Tom sourit, ravi de la voir manifester une telle intelligence, et aussi un tel intérêt. Il avait eu toutes les peines du monde à convaincre Sharon de la réalité du problème, et toutes les solutions qu’elle lui avaient proposées étaient triviales – la Peste noire, par exemple. Cette jeune femme en savait suffisamment pour suggérer des solutions locales.
Elle plissa le front une fois qu’il eut exposé son problème.
— Pourquoi n’avez-vous pas fait des recherches sur la période antérieure à la disparition du village ? Peut-être que ses habitants l’ont abandonné pour des raisons déjà anciennes.

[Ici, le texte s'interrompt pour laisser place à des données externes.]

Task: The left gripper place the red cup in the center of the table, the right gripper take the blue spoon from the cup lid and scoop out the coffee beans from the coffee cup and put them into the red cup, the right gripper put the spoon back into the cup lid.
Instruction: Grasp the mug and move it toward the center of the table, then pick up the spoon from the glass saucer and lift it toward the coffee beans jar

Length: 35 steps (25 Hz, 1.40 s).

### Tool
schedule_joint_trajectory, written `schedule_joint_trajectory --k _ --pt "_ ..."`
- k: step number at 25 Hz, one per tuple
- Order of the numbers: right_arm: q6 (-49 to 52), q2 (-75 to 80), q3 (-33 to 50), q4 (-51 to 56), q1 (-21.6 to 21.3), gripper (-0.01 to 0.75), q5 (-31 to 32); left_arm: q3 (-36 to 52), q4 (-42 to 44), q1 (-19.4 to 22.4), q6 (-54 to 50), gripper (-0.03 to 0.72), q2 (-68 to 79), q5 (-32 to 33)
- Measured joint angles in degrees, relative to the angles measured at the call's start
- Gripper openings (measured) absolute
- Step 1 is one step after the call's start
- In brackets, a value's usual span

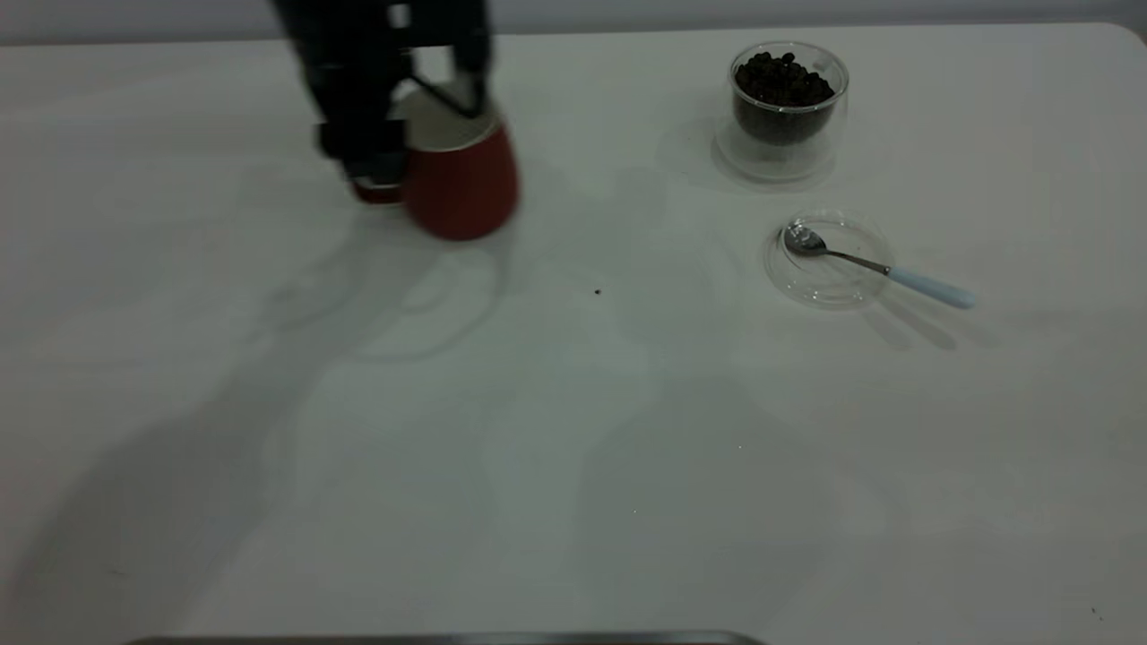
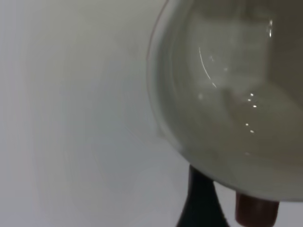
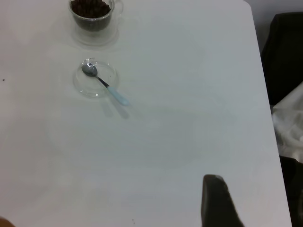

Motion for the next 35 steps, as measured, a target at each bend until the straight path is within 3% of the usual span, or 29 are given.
schedule_joint_trajectory --k 5,10,17,24,30,35 --pt "0.0 0.0 0.0 0.0 0.0 0.438 0.0 -3.2 -1.2 -4.6 -1.2 0.587 0.0 0.6" --pt "0.0 0.0 0.0 0.0 0.0 0.438 0.0 -5.0 -1.6 -6.1 -3.8 0.587 -0.4 8.2" --pt "0.0 0.0 0.0 0.0 0.0 0.438 0.0 -5.0 4.1 -6.1 -18.4 0.587 -10.4 22.1" --pt "0.0 0.0 0.0 0.0 0.0 0.438 0.0 -5.1 7.2 -6.1 -37.0 0.587 -27.9 42.3" --pt "0.0 0.0 0.0 0.0 0.0 0.438 0.0 -3.1 4.4 -6.1 -41.9 0.587 -43.2 42.3" --pt "0.0 0.0 0.0 0.0 0.0 0.438 0.0 5.7 -3.7 -6.1 -42.4 0.587 -61.1 42.3"
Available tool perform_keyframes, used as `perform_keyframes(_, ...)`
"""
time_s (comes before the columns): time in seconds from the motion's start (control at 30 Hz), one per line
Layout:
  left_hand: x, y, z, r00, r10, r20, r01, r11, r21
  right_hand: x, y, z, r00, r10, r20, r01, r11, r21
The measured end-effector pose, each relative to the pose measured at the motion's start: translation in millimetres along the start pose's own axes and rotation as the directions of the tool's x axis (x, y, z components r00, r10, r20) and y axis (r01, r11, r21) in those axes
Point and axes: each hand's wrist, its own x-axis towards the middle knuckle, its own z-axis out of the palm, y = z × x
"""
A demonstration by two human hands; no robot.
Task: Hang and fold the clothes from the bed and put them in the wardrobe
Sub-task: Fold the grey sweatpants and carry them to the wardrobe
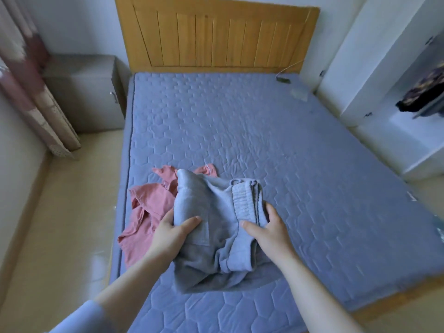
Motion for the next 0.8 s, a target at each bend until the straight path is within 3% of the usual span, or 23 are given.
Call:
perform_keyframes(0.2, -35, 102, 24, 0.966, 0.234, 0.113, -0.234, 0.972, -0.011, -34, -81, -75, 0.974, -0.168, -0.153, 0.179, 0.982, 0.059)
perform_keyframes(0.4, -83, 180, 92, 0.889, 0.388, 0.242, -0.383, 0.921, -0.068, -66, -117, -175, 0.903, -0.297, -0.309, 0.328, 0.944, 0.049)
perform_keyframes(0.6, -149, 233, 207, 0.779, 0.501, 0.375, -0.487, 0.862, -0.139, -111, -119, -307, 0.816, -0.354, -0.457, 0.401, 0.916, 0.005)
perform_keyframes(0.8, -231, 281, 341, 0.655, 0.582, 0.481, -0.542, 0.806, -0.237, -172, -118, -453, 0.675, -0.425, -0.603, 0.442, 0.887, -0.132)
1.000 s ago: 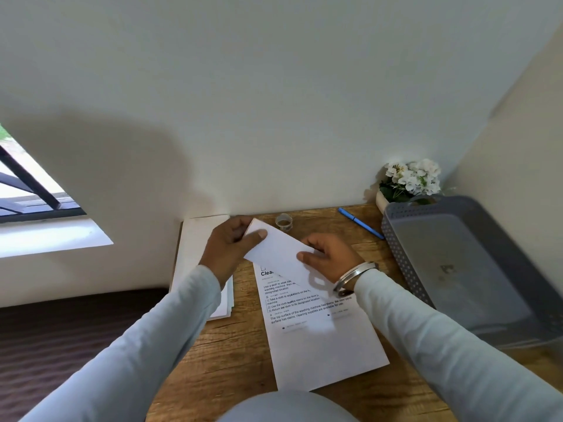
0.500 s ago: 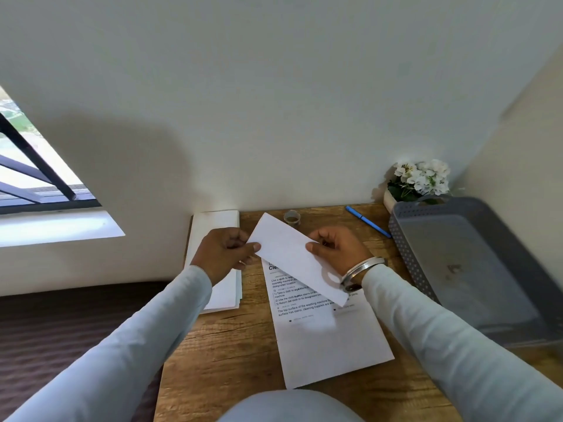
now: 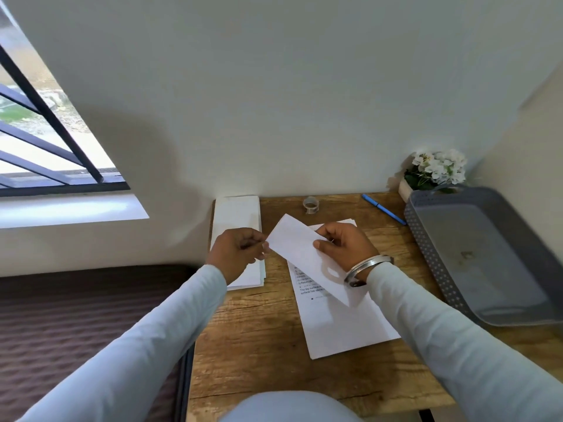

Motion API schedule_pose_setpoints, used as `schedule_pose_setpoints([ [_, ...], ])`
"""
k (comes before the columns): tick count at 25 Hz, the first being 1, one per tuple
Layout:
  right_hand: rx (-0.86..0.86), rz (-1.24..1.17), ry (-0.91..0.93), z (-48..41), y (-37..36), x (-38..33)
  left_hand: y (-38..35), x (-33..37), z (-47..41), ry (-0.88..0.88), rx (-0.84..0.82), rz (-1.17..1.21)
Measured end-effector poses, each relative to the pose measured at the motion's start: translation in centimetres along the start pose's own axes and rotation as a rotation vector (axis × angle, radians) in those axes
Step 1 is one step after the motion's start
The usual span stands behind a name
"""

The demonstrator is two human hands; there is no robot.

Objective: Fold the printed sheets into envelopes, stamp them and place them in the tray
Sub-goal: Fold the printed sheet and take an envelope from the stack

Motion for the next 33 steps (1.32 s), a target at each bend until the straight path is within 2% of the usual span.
schedule_pose_setpoints([
  [2,0.033,0.022,-0.013,0.4,-0.2,0.1,1.4,-1.3,0.2,-0.044,0.015,-0.107],
  [4,0.067,0.005,-0.038,0.9,-0.4,0.4,2.8,-3.0,0.2,-0.096,-0.016,-0.358],
  [7,0.106,-0.041,-0.083,1.8,-1.0,0.7,3.8,-5.5,0.4,-0.105,-0.182,-0.742],
  [10,0.121,-0.060,-0.130,2.7,-2.0,0.8,3.8,-6.6,0.3,-0.146,-0.262,-0.911],
  [12,0.126,-0.071,-0.156,3.2,-2.5,0.6,3.8,-6.8,0.1,-0.157,-0.251,-0.918],
  [19,0.148,-0.094,-0.176,4.0,-3.0,0.2,4.4,-7.1,-0.9,-0.027,-0.229,-0.703],
  [23,0.142,-0.096,-0.184,3.9,-3.3,0.0,4.4,-7.1,-0.5,-0.039,-0.210,-0.720],
  [28,0.134,-0.096,-0.168,4.0,-3.7,-0.2,3.8,-7.4,-0.3,-0.142,-0.248,-0.892],
  [33,0.126,-0.102,-0.152,4.0,-3.7,-0.2,3.5,-7.8,-0.7,-0.086,-0.249,-0.840],
])
Point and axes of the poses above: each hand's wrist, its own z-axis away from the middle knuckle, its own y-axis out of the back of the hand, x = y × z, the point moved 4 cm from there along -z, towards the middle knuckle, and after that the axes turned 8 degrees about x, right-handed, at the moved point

Il tapa sur le carton qu’elle tenait.
— C’est pour ça que je suis ici ! Ce n’est pas à un vieux singe qu’on apprend à faire des grimaces.
Elle baissa la tête comme pour encaisser le coup.
— Mais vous n’avez jamais cité le nom d’Oberhochwald, alors je…
— Oberhochwald ? (Il agita la tête en signe d’agacement.) Pourquoi Oberhochwald ?
— C’était l’appellation originelle d’Eifelheim.
— Hein ?
Il se leva d’un bond, renversant son siège. Celui-ci tomba à grand fracas et la bibliothécaire laissa choir son carton sous l’effet de la surprise, jonchant le sol de chemises et de feuillets. Elle porta une main à sa bouche, puis se baissa pour ramasser les papiers épars.
Tom la rejoignit en hâte.
— Ne vous occupez pas de ça, dit-il. C’est ma faute. Je vais les ramasser. Dites-moi tout ce que vous savez sur Oberhochwald.
Il l’agrippa par les épaules pour l’obliger à se redresser, surpris par sa petite taille. Il l’avait crue bien plus grande lorsqu’il était assis.
Elle se dégagea de son étreinte.
— Nous les ramasserons tous les deux, lui dit-elle.
Posant le carton sur le sol, elle se mit à quatre pattes. Tom s’agenouilla à ses côtés et lui tendit une chemise.
— Vous êtes sûre à propos d’Oberhochwald ?
Elle rangea trois chemises dans le carton puis se tourna vers lui, et il remarqua qu’elle avait de grands yeux marron.
— Vous voulez dire que vous ne le saviez pas ? Je l’ai découvert par hasard, mais je pensais que vous… Bref, ça date d’il y a un mois. L’un des moines de l’école de théologie m’a demandé de lui retrouver un manuscrit assez rare et de le scanner pour l’intégrer dans la base de données. Le nom d’Eifelheim a attiré mon attention, car j’avais déjà scanné plusieurs documents pour vous. Il était mentionné en passant dans un document ayant trait à Oberhochwald.